Wer sich in zehn Jahren österreichische Spielfilme ansieht, in denen sich Jugendliche auf der Suche nach dem eigenen Ich befinden, könnte überrascht sein. Denn längst hat sich im heimischen Kino ein Subgenre des Coming-of-Age-Films entwickelt, das ganz eigenen Gesetzen zu gehorchen scheint – und ein dementsprechendes Bild des Erwachsenwerdens zeichnet.
Oft beheimatet im niederösterreichischen Niemandsland, erzählen diese Teenagerfilme von erwachender Sehnsucht und aufgestauter Aggression, von kleinen Demütigungen und erstem Liebeserwachen, vom Abhauen und Abhängen. Vor allem aber immer wieder von der großen Langeweile.
In Katharina Mücksteins L’Animale ist das nicht anders, und es dauert auch nur zehn Minuten bis zur ersten, aus einem österreichischen Coming- of-Age-Film nicht mehr wegzudenkenden Disco-Szene, in der sich auch hier die Cliquen in die Haare geraten.

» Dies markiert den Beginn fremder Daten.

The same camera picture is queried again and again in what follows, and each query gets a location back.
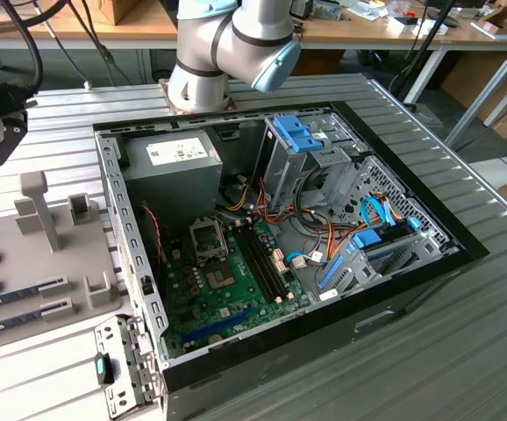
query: expansion slot
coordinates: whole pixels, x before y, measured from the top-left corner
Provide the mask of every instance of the expansion slot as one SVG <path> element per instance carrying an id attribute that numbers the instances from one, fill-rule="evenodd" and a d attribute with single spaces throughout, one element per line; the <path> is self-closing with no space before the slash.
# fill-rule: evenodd
<path id="1" fill-rule="evenodd" d="M 260 287 L 265 301 L 272 303 L 277 297 L 285 297 L 287 292 L 281 279 L 273 262 L 267 257 L 253 228 L 251 226 L 239 228 L 234 232 L 234 238 Z"/>
<path id="2" fill-rule="evenodd" d="M 254 309 L 247 309 L 242 311 L 240 314 L 236 316 L 232 316 L 231 318 L 226 318 L 225 320 L 221 320 L 217 323 L 213 323 L 212 325 L 205 326 L 201 329 L 197 329 L 196 331 L 186 333 L 182 336 L 182 343 L 189 342 L 191 340 L 197 340 L 200 338 L 204 338 L 205 336 L 212 335 L 213 333 L 217 333 L 222 331 L 228 327 L 233 327 L 235 325 L 239 325 L 244 320 L 246 320 L 246 316 L 251 313 Z"/>
<path id="3" fill-rule="evenodd" d="M 18 289 L 17 291 L 4 292 L 3 294 L 0 294 L 0 306 L 9 303 L 15 303 L 16 301 L 24 300 L 30 296 L 38 296 L 42 288 L 51 287 L 58 284 L 59 282 L 64 282 L 63 278 L 57 278 L 48 282 L 42 282 L 32 287 Z"/>
<path id="4" fill-rule="evenodd" d="M 48 305 L 47 307 L 41 308 L 39 310 L 30 311 L 28 313 L 15 316 L 13 318 L 6 318 L 5 320 L 0 320 L 0 332 L 41 320 L 44 317 L 45 313 L 58 311 L 59 309 L 67 306 L 69 306 L 68 301 L 63 300 L 61 302 Z"/>

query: power cable
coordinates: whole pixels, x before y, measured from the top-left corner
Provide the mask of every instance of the power cable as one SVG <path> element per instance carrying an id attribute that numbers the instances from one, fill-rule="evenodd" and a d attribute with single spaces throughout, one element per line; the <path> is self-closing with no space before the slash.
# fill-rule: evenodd
<path id="1" fill-rule="evenodd" d="M 56 15 L 61 9 L 68 3 L 68 0 L 57 0 L 55 4 L 49 7 L 46 11 L 38 16 L 34 16 L 33 18 L 28 18 L 26 20 L 22 20 L 24 27 L 30 28 L 35 25 L 42 24 L 46 20 L 52 18 Z M 13 22 L 2 22 L 0 23 L 0 33 L 2 32 L 10 32 L 16 29 L 16 26 Z"/>
<path id="2" fill-rule="evenodd" d="M 427 14 L 427 5 L 423 9 L 423 17 L 421 18 L 421 24 L 419 25 L 418 34 L 415 36 L 415 39 L 413 40 L 413 44 L 411 44 L 410 51 L 407 52 L 407 54 L 405 55 L 405 57 L 403 59 L 406 63 L 407 63 L 408 59 L 410 58 L 410 56 L 412 55 L 415 45 L 418 43 L 419 35 L 421 34 L 421 28 L 423 28 L 423 23 L 425 22 L 426 14 Z M 400 72 L 398 72 L 397 75 L 394 76 L 394 78 L 390 81 L 390 84 L 388 85 L 388 92 L 391 93 L 392 86 L 394 85 L 394 82 L 397 80 L 398 77 L 403 75 L 403 73 L 405 73 L 405 71 L 408 68 L 410 68 L 410 64 L 408 64 L 405 68 L 403 68 Z"/>
<path id="3" fill-rule="evenodd" d="M 41 13 L 43 13 L 43 11 L 41 10 L 41 8 L 39 7 L 39 5 L 37 4 L 37 0 L 32 0 L 32 3 L 33 3 L 33 7 L 35 8 L 35 10 L 37 11 L 37 13 L 40 15 Z M 91 88 L 92 86 L 92 82 L 89 80 L 88 77 L 86 77 L 82 71 L 78 68 L 78 66 L 76 66 L 76 63 L 74 62 L 74 60 L 72 59 L 72 57 L 70 57 L 70 55 L 68 54 L 66 48 L 62 45 L 62 42 L 61 40 L 59 39 L 59 37 L 57 36 L 56 32 L 54 31 L 53 27 L 51 26 L 51 24 L 48 22 L 48 21 L 45 21 L 44 22 L 44 25 L 46 27 L 46 29 L 48 30 L 49 34 L 51 35 L 51 38 L 54 39 L 54 41 L 57 43 L 57 46 L 59 46 L 59 49 L 62 51 L 62 53 L 64 54 L 64 56 L 67 58 L 68 62 L 70 63 L 70 66 L 72 66 L 72 68 L 74 69 L 74 71 L 80 76 L 81 79 L 84 80 L 84 87 L 86 89 L 89 89 Z"/>
<path id="4" fill-rule="evenodd" d="M 41 83 L 43 82 L 43 61 L 41 60 L 41 54 L 39 53 L 39 49 L 35 45 L 35 41 L 33 40 L 32 35 L 29 33 L 29 30 L 25 26 L 24 22 L 22 21 L 21 17 L 16 12 L 16 9 L 14 9 L 14 6 L 10 3 L 10 0 L 0 0 L 2 7 L 6 10 L 8 13 L 8 16 L 10 16 L 10 19 L 14 26 L 16 26 L 16 29 L 21 34 L 22 38 L 24 39 L 27 48 L 29 49 L 30 54 L 32 55 L 32 61 L 33 61 L 33 79 L 31 84 L 28 84 L 25 86 L 25 90 L 27 91 L 27 94 L 29 96 L 33 96 L 39 92 L 39 88 L 41 87 Z"/>
<path id="5" fill-rule="evenodd" d="M 105 57 L 106 61 L 109 64 L 111 64 L 119 72 L 120 75 L 123 76 L 123 78 L 126 80 L 126 82 L 129 85 L 132 85 L 131 80 L 127 77 L 125 72 L 123 70 L 121 70 L 121 68 L 115 62 L 115 59 L 113 58 L 113 55 L 111 54 L 111 52 L 107 49 L 107 47 L 104 44 L 102 44 L 100 42 L 99 38 L 97 37 L 96 28 L 94 27 L 94 20 L 92 19 L 92 15 L 89 11 L 88 2 L 86 0 L 82 0 L 82 7 L 84 8 L 84 11 L 86 12 L 86 18 L 88 19 L 89 30 L 91 31 L 92 35 L 94 36 L 95 43 L 97 43 L 97 45 L 99 46 L 101 54 Z"/>
<path id="6" fill-rule="evenodd" d="M 102 51 L 102 48 L 100 47 L 100 44 L 94 39 L 94 36 L 89 31 L 88 27 L 86 26 L 85 22 L 83 21 L 82 16 L 80 16 L 80 13 L 78 13 L 78 10 L 74 7 L 74 5 L 70 1 L 68 1 L 68 7 L 74 13 L 76 20 L 78 21 L 78 23 L 80 24 L 82 29 L 86 32 L 86 34 L 89 36 L 89 39 L 92 41 L 92 43 L 96 47 L 96 50 L 99 52 L 100 57 L 104 61 L 105 69 L 107 70 L 107 75 L 109 77 L 111 85 L 117 86 L 115 84 L 115 82 L 113 81 L 113 76 L 111 75 L 110 65 L 107 61 L 107 58 L 104 55 L 104 52 Z"/>
<path id="7" fill-rule="evenodd" d="M 489 130 L 493 129 L 496 125 L 500 125 L 501 123 L 503 123 L 505 121 L 507 121 L 507 114 L 503 115 L 497 121 L 491 123 L 491 125 L 489 125 L 488 127 L 486 127 L 485 130 L 483 132 L 481 132 L 478 136 L 476 136 L 475 138 L 473 138 L 470 141 L 466 142 L 464 145 L 457 147 L 456 149 L 454 149 L 454 151 L 456 153 L 458 153 L 459 151 L 461 151 L 465 147 L 468 147 L 468 146 L 472 145 L 477 140 L 481 139 Z"/>
<path id="8" fill-rule="evenodd" d="M 134 50 L 135 54 L 137 55 L 137 69 L 139 71 L 139 78 L 140 78 L 140 82 L 144 85 L 145 84 L 145 80 L 143 79 L 142 77 L 142 72 L 140 71 L 140 56 L 139 56 L 139 50 Z"/>

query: electronic device
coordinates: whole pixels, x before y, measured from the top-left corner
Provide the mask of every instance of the electronic device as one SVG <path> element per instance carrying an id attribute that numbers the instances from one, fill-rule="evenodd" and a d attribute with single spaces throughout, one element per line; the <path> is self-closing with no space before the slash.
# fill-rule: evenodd
<path id="1" fill-rule="evenodd" d="M 295 18 L 306 19 L 312 13 L 314 0 L 293 0 L 290 5 L 290 14 Z"/>
<path id="2" fill-rule="evenodd" d="M 95 329 L 111 418 L 158 403 L 192 419 L 488 253 L 343 102 L 94 129 L 134 310 Z"/>
<path id="3" fill-rule="evenodd" d="M 434 7 L 436 9 L 442 9 L 442 7 L 446 4 L 447 0 L 427 0 L 426 6 L 427 7 Z M 456 0 L 456 3 L 454 4 L 453 8 L 462 8 L 462 9 L 481 9 L 483 5 L 485 5 L 485 0 Z M 427 16 L 432 20 L 437 20 L 439 18 L 439 12 L 438 11 L 427 11 Z M 458 23 L 458 20 L 455 18 L 451 18 L 450 16 L 447 16 L 445 20 L 443 21 L 443 24 L 448 26 L 449 28 L 456 28 L 460 24 Z"/>

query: metal bracket
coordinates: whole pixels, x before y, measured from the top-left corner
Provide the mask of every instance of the metal bracket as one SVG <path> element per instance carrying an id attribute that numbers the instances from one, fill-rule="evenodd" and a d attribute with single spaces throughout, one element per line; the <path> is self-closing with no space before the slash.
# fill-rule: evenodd
<path id="1" fill-rule="evenodd" d="M 161 396 L 154 347 L 142 318 L 109 318 L 94 329 L 97 351 L 109 355 L 113 383 L 105 388 L 110 419 Z"/>

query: red wire
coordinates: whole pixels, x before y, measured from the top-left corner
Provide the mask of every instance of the red wire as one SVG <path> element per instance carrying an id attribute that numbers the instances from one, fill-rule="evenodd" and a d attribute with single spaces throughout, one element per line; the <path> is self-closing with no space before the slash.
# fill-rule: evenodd
<path id="1" fill-rule="evenodd" d="M 162 264 L 162 236 L 160 234 L 160 223 L 158 221 L 158 218 L 156 215 L 154 215 L 154 212 L 150 210 L 150 208 L 144 204 L 140 206 L 142 209 L 146 211 L 148 215 L 150 215 L 150 218 L 152 218 L 154 222 L 154 226 L 156 227 L 156 238 L 158 240 L 158 280 L 160 280 L 160 266 Z"/>

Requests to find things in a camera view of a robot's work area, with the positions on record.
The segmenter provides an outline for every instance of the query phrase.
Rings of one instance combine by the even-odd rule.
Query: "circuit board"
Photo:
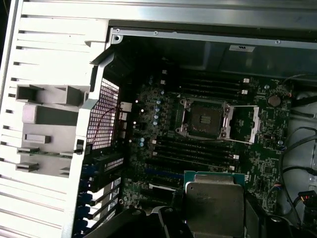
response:
[[[279,181],[291,90],[271,78],[167,70],[138,89],[123,208],[170,205],[192,170],[245,174],[245,189],[275,209],[274,193],[264,199]]]

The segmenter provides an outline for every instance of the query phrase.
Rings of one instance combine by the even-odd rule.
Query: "label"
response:
[[[241,51],[241,52],[253,52],[255,47],[253,46],[235,46],[231,45],[229,50],[230,51]]]

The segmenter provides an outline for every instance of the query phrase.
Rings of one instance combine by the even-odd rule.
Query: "cable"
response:
[[[301,116],[301,117],[305,117],[305,118],[314,118],[315,117],[314,114],[303,113],[303,112],[299,112],[297,110],[291,110],[291,114],[294,114],[294,115],[297,115],[297,116]]]
[[[296,208],[296,206],[298,205],[298,203],[302,201],[300,196],[297,196],[293,202],[293,206]],[[287,217],[288,215],[290,215],[293,212],[292,208],[285,214],[282,214],[281,217]]]
[[[283,173],[290,171],[290,170],[305,170],[309,174],[311,174],[313,176],[317,176],[317,170],[314,170],[314,169],[309,168],[309,167],[302,167],[302,166],[291,166],[291,167],[285,168],[285,169],[283,169]]]
[[[301,219],[300,219],[300,217],[298,215],[298,212],[297,212],[297,210],[296,210],[296,208],[295,208],[295,206],[293,204],[293,201],[292,201],[292,199],[291,199],[291,197],[290,197],[290,195],[289,195],[289,193],[287,191],[287,188],[286,188],[286,184],[285,184],[285,180],[284,180],[284,176],[283,176],[283,161],[284,161],[285,154],[289,153],[290,151],[292,151],[296,147],[301,146],[301,145],[303,145],[303,144],[305,144],[305,143],[307,143],[309,141],[313,141],[313,140],[317,140],[317,135],[309,136],[307,138],[304,138],[304,139],[301,139],[301,140],[297,141],[296,143],[294,143],[291,146],[289,146],[284,151],[284,153],[282,153],[280,155],[280,158],[279,158],[279,174],[280,174],[280,181],[281,181],[281,184],[283,186],[283,192],[284,192],[284,194],[286,196],[286,199],[287,199],[288,203],[291,206],[291,209],[292,209],[292,211],[294,213],[294,216],[295,216],[295,218],[296,218],[296,220],[298,222],[298,227],[299,228],[301,228]]]
[[[311,103],[317,102],[317,96],[311,96],[308,98],[302,98],[302,99],[297,99],[293,100],[292,102],[292,107],[302,107]]]
[[[309,126],[300,126],[300,127],[296,128],[296,129],[292,132],[292,134],[290,134],[290,135],[285,139],[285,144],[288,143],[289,139],[292,137],[292,135],[293,135],[296,131],[301,130],[301,129],[312,130],[312,131],[315,132],[315,135],[317,135],[317,129],[312,128],[312,127],[309,127]]]
[[[9,11],[8,11],[8,8],[6,7],[5,0],[3,0],[3,5],[4,5],[4,9],[5,9],[6,15],[9,16]]]
[[[266,207],[266,208],[268,208],[268,199],[269,199],[269,196],[271,195],[271,193],[272,193],[275,189],[281,190],[282,187],[281,187],[280,184],[275,184],[275,185],[267,192],[267,195],[266,195],[265,200],[264,200],[264,204],[265,204],[265,207]]]
[[[298,77],[301,77],[301,76],[314,76],[314,75],[317,75],[317,73],[302,73],[302,74],[297,74],[297,75],[293,75],[293,76],[290,76],[288,78],[285,78],[281,84],[284,85],[287,81],[293,79],[293,78],[298,78]]]
[[[93,142],[92,142],[93,144],[96,142],[96,138],[97,138],[97,135],[98,135],[98,131],[99,131],[99,129],[100,129],[100,123],[101,123],[101,121],[103,120],[104,116],[105,116],[107,113],[109,113],[109,112],[111,112],[111,111],[113,111],[113,110],[115,110],[115,109],[119,109],[119,110],[120,110],[120,107],[111,108],[111,109],[105,111],[104,114],[101,116],[101,118],[100,118],[100,120],[99,120],[99,122],[98,122],[98,125],[97,125],[97,131],[96,131],[96,133],[95,133],[95,136],[94,136],[94,139],[93,139]]]

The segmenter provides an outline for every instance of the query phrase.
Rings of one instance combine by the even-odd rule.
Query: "metal frame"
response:
[[[316,43],[309,42],[296,42],[296,41],[282,41],[267,40],[267,39],[255,39],[255,38],[243,38],[243,37],[228,37],[228,36],[213,36],[213,35],[197,35],[197,34],[184,34],[178,32],[164,32],[164,31],[145,31],[145,30],[112,30],[112,43],[119,44],[122,42],[124,36],[142,36],[153,38],[165,38],[165,39],[179,39],[179,40],[193,40],[193,41],[209,41],[219,43],[231,43],[238,45],[252,45],[252,46],[271,46],[271,47],[286,47],[286,48],[300,48],[317,50]]]

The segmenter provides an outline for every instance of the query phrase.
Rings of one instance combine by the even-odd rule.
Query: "metal mesh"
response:
[[[99,100],[90,112],[87,132],[87,142],[93,144],[93,149],[111,145],[118,95],[119,87],[103,78]]]

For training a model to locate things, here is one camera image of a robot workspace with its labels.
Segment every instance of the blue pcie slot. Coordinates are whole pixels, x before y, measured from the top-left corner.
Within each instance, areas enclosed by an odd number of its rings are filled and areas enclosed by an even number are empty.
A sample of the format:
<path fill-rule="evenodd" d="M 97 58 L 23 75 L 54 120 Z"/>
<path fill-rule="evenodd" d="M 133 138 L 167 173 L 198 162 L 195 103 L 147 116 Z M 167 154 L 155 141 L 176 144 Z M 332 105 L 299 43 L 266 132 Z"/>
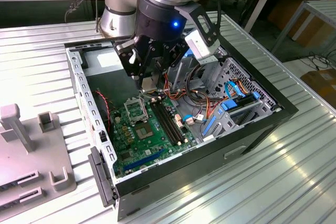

Mati (Sophie Stockinger), der man bereits zuvor bei ihrem ersten Auftritt vor dem elterlichen Spiegel ansehen konnte, wie unwohl sie sich im Kleid für die nahende Matura fühlt, schlägt sich dabei jedoch auf die Seite der Burschen. Zu Unrecht und, wie sie bald selbst merken wird, nicht unbedingt zum eigenen Vorteil.
L’Animale erzählt Matis Geschichte als eine Zeit des Umbruchs vor dem großen Sommer, in der Beziehungen auf dem Prüfstand stehen und neue Wege beschritten werden. Für Mati bedeutet dies vor allem, ihre Rolle als Tomboy zu hinterfragen, die sie etwa perfekt erfüllt, wenn sie gegen die testosterongesteuerte Clique Motocrossrennen im Steinbruch fährt – und gewinnt.
Katharina Mückstein, die auch für das Drehbuch verantwortlich zeichnet und bereits mit Talea (2013) einen bemerkenswerten Film über eine Heranwachsende inszenierte, beschreibt in L’Animale – einer losen Dramaturgie gehorchenden – Szenen kühlen Blickes an ebenso kühlen Orten: in der Tierarztpraxis, in der Mati (gespielt von Kathrin Resetarits) ihrer Mutter zur Hand gehen soll; in der Schule als Ort der Uniformität, an dem die jungen Erwachsenen ihr einziges Gedankenfutter vorfinden. Oder im selbstverständlich unfertigen Haus von Matis Eltern, die ihre eigenen Identitätskrisen ausfechten müssen und der Tochter keine Unterstützung bieten können. Vielleicht sind in L’Animale gerade deshalb die Erwachsenen die interessanteren, nur mit wenigen Strichen gezeichneten Nebenfiguren, weil Mückstein auch für sie alles offenlässt. „ Ich will, dass alles so bleibt, wie’s ist“, meint Mati zu ihrem Dauerfreund, als dieser nun auch endlich eine „echte“Beziehung mit ihr haben möchte. Doch genau das erlauben das Genre und dieser Film eben nicht: Mückstein erzählt vom Zustand des (noch) andauernden Dazwischen, von dem man hofft, dass es bald zu Ende gehen wird, und vor dem man sich zugleich fürchtet. Weshalb es auch in L’Animale gilt, immer in Bewegung zu bleiben, auf dem Motorrad oder auf der Tanzfläche. Selbst wenn man nirgendwo ankommt.